Nudging for Good » Case Studies » Awards Finalists 2019 » Hygiene Has No Gender – #CareWellLiveWellTogether

Hygiene Has No Gender – #CareWellLiveWellTogether

 

1. What is the observed insight?

Zewa conducted research in Hungary which showed that, while 87% of parents found it important that their children grow up in more equal families where home hygiene tasks are shared by all, 69% of all home care tasks are still performed by women and 31% by men. This has significant implications for children who, through hygiene and care tasks which they see from a very young age, are exposed to gender stereotypes that can limit their potential later in life.

 

2. The Nudge

It has been unusual or even uncomfortable for people to highlight or discuss gender inequality in public fora such as social media: this is a major obstacle for change. For this reason, Zewa teamed up with experts (psychologists, sociologists, teachers) to raise awareness around the issue and normalise the discussion. The main awareness raising content was a 3-min online video that reveals the gender stereotype issue and how it plays out in relation to household tasks. This was done via a social experiment that revolves around and heroes children. The experiment was a school obstacle race, designed in order to reflect the existing, unfair balance of family hygiene tasks between men and women.

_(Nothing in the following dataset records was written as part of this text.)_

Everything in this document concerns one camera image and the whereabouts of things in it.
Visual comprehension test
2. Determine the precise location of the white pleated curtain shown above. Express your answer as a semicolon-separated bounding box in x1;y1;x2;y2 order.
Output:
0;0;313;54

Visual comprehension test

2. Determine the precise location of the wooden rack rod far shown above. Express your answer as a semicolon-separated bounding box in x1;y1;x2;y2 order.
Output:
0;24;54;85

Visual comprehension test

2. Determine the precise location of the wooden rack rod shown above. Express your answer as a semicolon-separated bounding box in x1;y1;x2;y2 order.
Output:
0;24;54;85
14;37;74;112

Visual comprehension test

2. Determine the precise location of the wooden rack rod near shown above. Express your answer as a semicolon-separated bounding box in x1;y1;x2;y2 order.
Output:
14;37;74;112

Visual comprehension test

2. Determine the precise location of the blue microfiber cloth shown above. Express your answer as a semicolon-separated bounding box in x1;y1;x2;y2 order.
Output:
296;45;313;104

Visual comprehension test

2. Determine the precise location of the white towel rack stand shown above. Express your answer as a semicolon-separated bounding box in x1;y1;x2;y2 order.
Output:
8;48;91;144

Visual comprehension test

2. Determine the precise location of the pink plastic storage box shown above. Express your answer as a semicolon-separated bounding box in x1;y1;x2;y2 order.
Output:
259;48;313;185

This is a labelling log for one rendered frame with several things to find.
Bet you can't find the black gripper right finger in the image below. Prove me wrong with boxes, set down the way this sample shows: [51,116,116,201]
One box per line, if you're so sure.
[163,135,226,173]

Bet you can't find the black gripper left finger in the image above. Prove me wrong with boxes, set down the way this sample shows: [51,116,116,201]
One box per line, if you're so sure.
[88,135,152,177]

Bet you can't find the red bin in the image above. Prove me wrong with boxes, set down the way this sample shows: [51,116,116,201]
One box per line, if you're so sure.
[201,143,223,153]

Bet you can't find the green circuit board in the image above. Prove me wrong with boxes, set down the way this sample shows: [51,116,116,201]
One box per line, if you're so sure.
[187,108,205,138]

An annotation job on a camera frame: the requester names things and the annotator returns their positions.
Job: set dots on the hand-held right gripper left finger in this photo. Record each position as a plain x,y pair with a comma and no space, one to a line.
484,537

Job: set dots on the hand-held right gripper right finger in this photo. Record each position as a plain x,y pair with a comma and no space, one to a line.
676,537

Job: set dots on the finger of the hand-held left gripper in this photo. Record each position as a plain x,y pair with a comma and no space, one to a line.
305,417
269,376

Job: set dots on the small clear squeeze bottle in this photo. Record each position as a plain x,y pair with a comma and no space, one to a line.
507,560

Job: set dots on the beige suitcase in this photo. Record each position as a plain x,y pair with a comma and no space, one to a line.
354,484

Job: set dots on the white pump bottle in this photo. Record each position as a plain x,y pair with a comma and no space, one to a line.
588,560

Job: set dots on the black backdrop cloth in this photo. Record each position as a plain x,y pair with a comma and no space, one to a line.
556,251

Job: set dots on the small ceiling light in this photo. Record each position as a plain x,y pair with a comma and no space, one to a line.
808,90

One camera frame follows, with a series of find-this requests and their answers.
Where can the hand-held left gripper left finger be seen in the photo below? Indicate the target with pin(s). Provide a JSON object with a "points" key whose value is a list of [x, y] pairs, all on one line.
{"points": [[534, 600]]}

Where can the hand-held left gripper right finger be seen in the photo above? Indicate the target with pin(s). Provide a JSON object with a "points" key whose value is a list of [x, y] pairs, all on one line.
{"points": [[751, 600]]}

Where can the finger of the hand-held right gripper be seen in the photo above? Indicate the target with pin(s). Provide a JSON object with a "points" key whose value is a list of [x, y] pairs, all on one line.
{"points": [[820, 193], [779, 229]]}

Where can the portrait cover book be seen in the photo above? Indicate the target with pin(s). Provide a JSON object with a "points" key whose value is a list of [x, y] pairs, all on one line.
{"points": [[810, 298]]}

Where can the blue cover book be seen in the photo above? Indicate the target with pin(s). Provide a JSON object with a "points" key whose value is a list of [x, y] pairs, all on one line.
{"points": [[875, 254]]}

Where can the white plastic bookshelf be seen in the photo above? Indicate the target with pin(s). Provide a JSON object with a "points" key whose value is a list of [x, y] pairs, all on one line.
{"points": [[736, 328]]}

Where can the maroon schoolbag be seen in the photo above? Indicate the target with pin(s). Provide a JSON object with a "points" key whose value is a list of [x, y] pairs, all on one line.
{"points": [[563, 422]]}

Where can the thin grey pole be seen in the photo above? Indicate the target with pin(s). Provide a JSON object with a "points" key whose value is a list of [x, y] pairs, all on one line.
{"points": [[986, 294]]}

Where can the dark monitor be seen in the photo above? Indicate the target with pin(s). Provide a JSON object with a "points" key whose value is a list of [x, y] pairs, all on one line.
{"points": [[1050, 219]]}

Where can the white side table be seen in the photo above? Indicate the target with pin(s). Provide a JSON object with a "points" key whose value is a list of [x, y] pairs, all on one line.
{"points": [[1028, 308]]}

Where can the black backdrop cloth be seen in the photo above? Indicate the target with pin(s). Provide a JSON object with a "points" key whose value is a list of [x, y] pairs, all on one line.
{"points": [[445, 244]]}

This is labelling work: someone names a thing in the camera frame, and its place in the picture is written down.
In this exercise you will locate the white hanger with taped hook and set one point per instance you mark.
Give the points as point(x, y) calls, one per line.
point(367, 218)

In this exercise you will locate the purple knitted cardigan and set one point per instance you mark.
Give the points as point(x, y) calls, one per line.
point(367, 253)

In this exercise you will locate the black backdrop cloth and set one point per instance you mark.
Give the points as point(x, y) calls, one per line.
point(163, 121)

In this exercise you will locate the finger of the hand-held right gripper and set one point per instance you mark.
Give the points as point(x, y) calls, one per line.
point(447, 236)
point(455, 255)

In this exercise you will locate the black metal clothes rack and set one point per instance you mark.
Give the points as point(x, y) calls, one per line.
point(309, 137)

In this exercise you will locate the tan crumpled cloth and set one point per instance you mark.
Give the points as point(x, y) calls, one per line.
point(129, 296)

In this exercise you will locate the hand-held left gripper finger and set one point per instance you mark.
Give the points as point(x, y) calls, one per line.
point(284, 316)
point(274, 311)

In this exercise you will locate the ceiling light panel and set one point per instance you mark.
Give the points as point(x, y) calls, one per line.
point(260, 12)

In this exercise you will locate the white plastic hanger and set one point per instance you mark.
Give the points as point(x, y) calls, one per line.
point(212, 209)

The brand also revised its tag line to reflect what children expressed in the film, changing it to ‘Care Well, Live Well, Together’. In creating this content Zewa was:

• Providing a platform for children to reveal the hidden stereotypes
• Highlighting the barriers that stereotypes present towards children developing into well rounded people
• Facilitating a wider discussion amongst people as they responded to what they saw.

 

3. Evidence path

From little or no conversation around this topic in Hungary, Zewa’s #CareWellLiveWellTogether campaign went on to reach 3.5M people (35% of Hungary’s population) from which more than 80% were reached organically after the video received more than 12K shares, 12M PR impressions and fostered more than 4.5K overwhelmingly positive comments discussing the topic and supporting the behaviour change.